Produksi minyak sawit mentah Malaysia dapat mencapai 18,5 juta ton pada 2023, sementara Indonesia dapat memproduksi 1,5 juta ton lebih banyak dari tahun lalu.
RESPONS PENGUSAHA
Di sisi lain, Ketua Umum Gabungan Pengusaha Kelapa Sawit (GAPKI) Eddy Martono, menyebutkan adanya ancaman El Nino pada tahun ini secara langsung bisa berdampak terhadap CPO.
Namun, dia memprediksi dampak El Nino baru terasa pada tahun depan. “Kalau dampak apabila terjadi El Nino tahun ini baru akan terasa tahun depan,” katanya kepada Bisnis, belum lama ini.
Eddy beralasan kematangan buah kemungkinan agak terlambat pada tahun ini jika Indonesia dilanda El Nino. Dengan mundurnya kematangan buah sawit, dia menegaskan, dampaknya baru akan terasa pada tahun berikutnya.
Direktur Gabungan Industri Minyak Nabati Indonesia (Gimni) Sahat Sinaga tidak membantah bahwa fenomena El Nino yang memicu uap air tinggi menyebabkan banyak banjir di area perkebunan sawit di Sumatra Utara dan Sumatra Barat.
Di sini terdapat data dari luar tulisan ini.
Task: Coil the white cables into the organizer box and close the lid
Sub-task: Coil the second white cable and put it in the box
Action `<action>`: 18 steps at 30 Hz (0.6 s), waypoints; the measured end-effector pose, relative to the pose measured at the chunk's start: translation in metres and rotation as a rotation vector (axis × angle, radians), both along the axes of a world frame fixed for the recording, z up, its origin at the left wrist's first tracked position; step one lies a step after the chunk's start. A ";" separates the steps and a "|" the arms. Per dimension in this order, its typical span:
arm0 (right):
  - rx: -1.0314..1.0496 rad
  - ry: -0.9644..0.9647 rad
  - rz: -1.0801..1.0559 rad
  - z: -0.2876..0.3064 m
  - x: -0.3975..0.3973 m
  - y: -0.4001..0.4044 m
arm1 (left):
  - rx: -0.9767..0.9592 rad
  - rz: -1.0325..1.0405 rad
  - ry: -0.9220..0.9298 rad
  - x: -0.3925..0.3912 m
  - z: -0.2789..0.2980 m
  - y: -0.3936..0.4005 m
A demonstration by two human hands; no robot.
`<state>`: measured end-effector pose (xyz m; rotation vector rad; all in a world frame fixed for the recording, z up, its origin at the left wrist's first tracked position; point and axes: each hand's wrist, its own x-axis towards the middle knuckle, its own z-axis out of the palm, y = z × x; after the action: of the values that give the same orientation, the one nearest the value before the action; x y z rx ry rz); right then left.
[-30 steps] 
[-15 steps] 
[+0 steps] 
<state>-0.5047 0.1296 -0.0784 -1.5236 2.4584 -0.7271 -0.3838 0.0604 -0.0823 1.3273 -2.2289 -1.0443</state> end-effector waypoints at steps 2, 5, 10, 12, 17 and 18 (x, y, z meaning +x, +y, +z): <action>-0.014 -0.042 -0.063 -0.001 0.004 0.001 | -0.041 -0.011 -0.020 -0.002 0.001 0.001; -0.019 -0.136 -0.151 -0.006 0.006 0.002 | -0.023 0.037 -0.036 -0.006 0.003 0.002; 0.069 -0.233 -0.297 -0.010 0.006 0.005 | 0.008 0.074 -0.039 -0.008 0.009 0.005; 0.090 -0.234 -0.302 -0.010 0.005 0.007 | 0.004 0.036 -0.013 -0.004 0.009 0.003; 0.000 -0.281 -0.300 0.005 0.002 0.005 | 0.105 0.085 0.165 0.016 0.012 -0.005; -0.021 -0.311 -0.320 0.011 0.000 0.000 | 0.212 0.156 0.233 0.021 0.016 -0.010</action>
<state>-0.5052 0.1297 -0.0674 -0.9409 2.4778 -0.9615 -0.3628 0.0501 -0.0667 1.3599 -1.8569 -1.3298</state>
Namun, dia menegaskan hal itu tidak terlalu mengkhawatirkan. Alasannya, sebagian area perkebunan kelapa sawit yang berada di 25 propinsi lainnya terkena udara kering, dan sebagian lagi perkebunan sawit masih berproduksi dengan baik.
“Kemungkinan terkena pengurangan produksi sawit akibat EL Nino yang tidak merata ini tidak terlalu signifikan,” kata Sahat, Senin (8/5/2023).
Pada hakikatnya, dia mencatat pohon kelapa sawit bertahan jika curah hujan berada di level 3.000 milimeter per tahun, dan matahari tetap bersinar antara 7 jam—8 jam sehari, dan kelembaban udara bisa berada di sekitar RH 90 persen—93 persen.
Kondisi itu memungkinkan penyerbukan buah sawit berjalan baik. Bila ditambah dengan pemupukan yang baik, imbuhnya, produksi kelapa sawit akan melimpah dengan catatan bahwa benih sawit dari pohon itu merupakan benih unggul.